しかし、この前提を誤ったまま進めると、どれだけ予算や時間をかけても「使われないアーカイブ」になってしまう可能性があります。多くの失敗は、技術や予算の不足ではなく、最初の認識のズレから始まっています。

1. 現場でよく見られる3つの誤解
1-1. デジタル化すれば価値が生まれる
デジタル化すること自体が価値であると考えられることがあります。しかし、実際にはデータになっただけでは価値は生まれません。誰にも使われず、誰にも知られず、誰にも説明されない状態では、存在していないのと同じになってしまいます。
重要なのは、データを作ることではなく、どのように使われるのかを設計することです。活用の文脈が整理されていなければ、デジタル化は単なる保存作業にとどまります。
1-2. 高度な技術を使えば活用される
AR、VR、3D、AIなどの高度な技術を使えば、自動的に活用されると考えられることも少なくありません。しかし実際には、使い道が整理されていない技術は活用されません。
技術はあくまで手段であり、目的ではありません。活用の設計がないまま導入された技術は、「すごいが使われない」という状態になりやすくなります。
1-3. 作れば自然に使われる
「良いものを作れば自然と使われる」という考え方も、現場ではよく見られる誤解です。しかし実際には、誰が使うのか、いつ使うのか、どのように更新するのかが決まっていなければ、使われなくなるのが自然です。
デジタルアーカイブは公開した瞬間がゴールではありません。運用や更新の仕組みがなければ、時間とともに存在感を失っていきます。
2. デジタルアーカイブの価値は継続にある
作った瞬間ではなく使われ続けること
デジタルアーカイブは、作った瞬間に価値が生まれる取り組みではありません。むしろ、使われ続けることで価値が蓄積されていく仕組みです。
この点は、パンフレットや単発の広報物とは大きく異なります。デジタルアーカイブは「作って終わり」では成立しないという特徴を持っています。
3. 誤解を避けるために必要な視点
3-1. なぜ誤解が生まれやすいのか
こうした誤解が生まれる背景には、全国的に前例がまだ少ないことや、正解が一つではないことがあります。また、担当者が必ずしも専門家ではない場合も多く、判断の拠り所が少ないという構造的な事情もあります。

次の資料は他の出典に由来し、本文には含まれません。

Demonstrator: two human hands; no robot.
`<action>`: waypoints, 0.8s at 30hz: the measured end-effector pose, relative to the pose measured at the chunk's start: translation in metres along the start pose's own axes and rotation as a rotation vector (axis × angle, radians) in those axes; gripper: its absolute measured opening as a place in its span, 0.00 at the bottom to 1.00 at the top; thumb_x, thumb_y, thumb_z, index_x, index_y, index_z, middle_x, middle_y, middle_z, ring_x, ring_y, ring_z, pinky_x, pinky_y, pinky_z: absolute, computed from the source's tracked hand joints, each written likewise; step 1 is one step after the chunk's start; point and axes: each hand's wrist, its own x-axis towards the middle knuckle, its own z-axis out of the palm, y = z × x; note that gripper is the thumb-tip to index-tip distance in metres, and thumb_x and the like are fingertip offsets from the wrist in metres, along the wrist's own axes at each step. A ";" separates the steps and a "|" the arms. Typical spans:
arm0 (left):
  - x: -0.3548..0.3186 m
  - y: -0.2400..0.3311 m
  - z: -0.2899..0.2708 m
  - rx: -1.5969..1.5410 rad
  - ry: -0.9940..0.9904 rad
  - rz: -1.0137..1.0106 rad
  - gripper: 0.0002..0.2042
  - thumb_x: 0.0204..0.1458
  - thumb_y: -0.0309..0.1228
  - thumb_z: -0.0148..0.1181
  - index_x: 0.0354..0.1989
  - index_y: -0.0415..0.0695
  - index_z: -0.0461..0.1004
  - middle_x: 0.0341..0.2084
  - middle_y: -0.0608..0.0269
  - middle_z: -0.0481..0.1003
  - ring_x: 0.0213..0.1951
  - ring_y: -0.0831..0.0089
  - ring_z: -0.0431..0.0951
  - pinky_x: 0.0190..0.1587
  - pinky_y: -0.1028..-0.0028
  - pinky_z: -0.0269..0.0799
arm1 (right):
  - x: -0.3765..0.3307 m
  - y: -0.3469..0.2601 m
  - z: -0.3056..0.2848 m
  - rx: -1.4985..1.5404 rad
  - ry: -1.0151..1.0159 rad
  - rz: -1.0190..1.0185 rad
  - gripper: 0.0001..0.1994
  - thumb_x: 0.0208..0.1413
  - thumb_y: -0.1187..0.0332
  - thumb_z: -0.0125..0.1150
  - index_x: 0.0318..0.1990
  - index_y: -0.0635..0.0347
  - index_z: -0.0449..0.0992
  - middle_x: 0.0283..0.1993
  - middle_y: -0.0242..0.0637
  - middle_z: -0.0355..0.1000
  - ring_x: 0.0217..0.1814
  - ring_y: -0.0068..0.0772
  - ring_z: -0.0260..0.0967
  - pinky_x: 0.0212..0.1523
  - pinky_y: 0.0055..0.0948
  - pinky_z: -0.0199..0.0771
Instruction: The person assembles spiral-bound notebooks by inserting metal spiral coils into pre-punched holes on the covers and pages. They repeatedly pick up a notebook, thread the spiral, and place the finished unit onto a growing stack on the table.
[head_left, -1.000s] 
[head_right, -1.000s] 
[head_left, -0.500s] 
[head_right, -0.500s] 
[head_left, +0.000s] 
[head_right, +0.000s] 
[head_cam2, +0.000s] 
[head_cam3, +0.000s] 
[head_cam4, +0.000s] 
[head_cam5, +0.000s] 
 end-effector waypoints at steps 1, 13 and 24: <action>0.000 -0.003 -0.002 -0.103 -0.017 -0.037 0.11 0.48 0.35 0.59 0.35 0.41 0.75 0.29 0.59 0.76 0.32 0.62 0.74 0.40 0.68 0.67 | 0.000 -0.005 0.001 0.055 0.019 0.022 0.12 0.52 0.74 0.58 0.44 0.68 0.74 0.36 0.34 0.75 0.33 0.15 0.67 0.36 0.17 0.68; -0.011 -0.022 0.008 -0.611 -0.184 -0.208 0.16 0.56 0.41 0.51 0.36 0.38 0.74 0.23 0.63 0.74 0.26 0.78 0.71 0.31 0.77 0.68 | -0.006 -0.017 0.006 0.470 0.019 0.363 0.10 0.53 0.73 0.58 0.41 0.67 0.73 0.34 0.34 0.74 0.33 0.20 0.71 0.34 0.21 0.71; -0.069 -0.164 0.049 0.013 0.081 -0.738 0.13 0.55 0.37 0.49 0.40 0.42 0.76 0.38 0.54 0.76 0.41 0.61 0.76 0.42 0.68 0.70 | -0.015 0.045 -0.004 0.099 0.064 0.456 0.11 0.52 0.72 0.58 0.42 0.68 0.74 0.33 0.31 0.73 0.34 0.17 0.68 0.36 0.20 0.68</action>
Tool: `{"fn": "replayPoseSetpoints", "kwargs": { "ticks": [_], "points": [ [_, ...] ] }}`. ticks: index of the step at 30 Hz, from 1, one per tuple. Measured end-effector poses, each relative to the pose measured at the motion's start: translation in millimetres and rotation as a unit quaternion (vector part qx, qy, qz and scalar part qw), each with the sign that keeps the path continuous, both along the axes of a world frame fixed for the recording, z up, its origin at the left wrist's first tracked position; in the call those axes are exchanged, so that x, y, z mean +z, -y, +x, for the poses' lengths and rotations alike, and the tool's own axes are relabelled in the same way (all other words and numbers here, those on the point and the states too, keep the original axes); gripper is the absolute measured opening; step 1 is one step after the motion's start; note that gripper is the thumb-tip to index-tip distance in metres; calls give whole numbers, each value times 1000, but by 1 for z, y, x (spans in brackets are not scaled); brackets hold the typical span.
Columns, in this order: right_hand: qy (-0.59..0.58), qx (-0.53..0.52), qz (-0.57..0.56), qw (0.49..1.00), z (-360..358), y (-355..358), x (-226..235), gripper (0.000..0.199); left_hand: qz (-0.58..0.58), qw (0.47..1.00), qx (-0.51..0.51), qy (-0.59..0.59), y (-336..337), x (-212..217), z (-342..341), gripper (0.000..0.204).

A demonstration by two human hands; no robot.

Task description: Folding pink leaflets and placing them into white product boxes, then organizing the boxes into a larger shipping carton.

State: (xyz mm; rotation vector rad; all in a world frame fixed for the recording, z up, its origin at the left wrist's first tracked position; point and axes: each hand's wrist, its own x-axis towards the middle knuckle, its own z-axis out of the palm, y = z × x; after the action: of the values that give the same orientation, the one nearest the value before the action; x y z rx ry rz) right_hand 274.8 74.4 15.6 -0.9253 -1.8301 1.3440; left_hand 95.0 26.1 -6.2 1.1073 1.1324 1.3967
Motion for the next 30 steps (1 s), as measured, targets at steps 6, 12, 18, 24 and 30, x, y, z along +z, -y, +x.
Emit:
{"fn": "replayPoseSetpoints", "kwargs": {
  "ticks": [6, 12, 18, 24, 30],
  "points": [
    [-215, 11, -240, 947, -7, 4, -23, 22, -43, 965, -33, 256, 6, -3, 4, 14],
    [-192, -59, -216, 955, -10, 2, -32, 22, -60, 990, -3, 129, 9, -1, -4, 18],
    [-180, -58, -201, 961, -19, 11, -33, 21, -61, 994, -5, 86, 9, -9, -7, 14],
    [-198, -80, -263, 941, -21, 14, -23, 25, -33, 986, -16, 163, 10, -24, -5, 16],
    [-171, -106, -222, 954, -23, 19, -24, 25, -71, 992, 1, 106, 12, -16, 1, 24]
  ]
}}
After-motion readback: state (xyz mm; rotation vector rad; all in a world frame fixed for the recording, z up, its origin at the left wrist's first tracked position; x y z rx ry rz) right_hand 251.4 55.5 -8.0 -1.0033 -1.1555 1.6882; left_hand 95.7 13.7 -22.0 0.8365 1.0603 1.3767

だからこそ、デジタルアーカイブ事業では、最初に考え方を整理し、関係者の共通認識をつくることが重要になります。共通の理解がなければ、途中で方向性が揺らぎやすくなります。
3-2. 技術ではなく前提を整える
デジタルアーカイブの成功は、最新技術の導入によって決まるものではありません。どのような目的で作り、どのように活用されるのかという前提が整理されているかが最も重要です。
正しい前提を持つことで、技術や手法は自然に選択されます。逆に前提が曖昧なままでは、どれだけ高度な技術を導入しても活用につながりにくくなります。
3-3. 思い込みを見直すことが出発点
多くの失敗は、思い込みから始まります。デジタル化すれば価値が出る、高度な技術を使えば活用される、作れば自然と使われるという認識は、いずれも現実とは異なります。
こうした思い込みを最初に見直すことが、デジタルアーカイブ事業を成功させるための出発点になります。
6. 本章のまとめ
デジタルアーカイブにおける多くの失敗は、技術ではなく前提の誤解から始まります。デジタル化すれば価値が生まれる、高度な技術を使えば活用される、作れば自然と使われるといった認識は、いずれも現場でよく見られる誤解です。
重要なのは、デジタルアーカイブを「作ること」ではなく、「使われ続ける仕組み」として設計することです。正しい前提に立つことが、結果的に最も確実な成功への近道になります。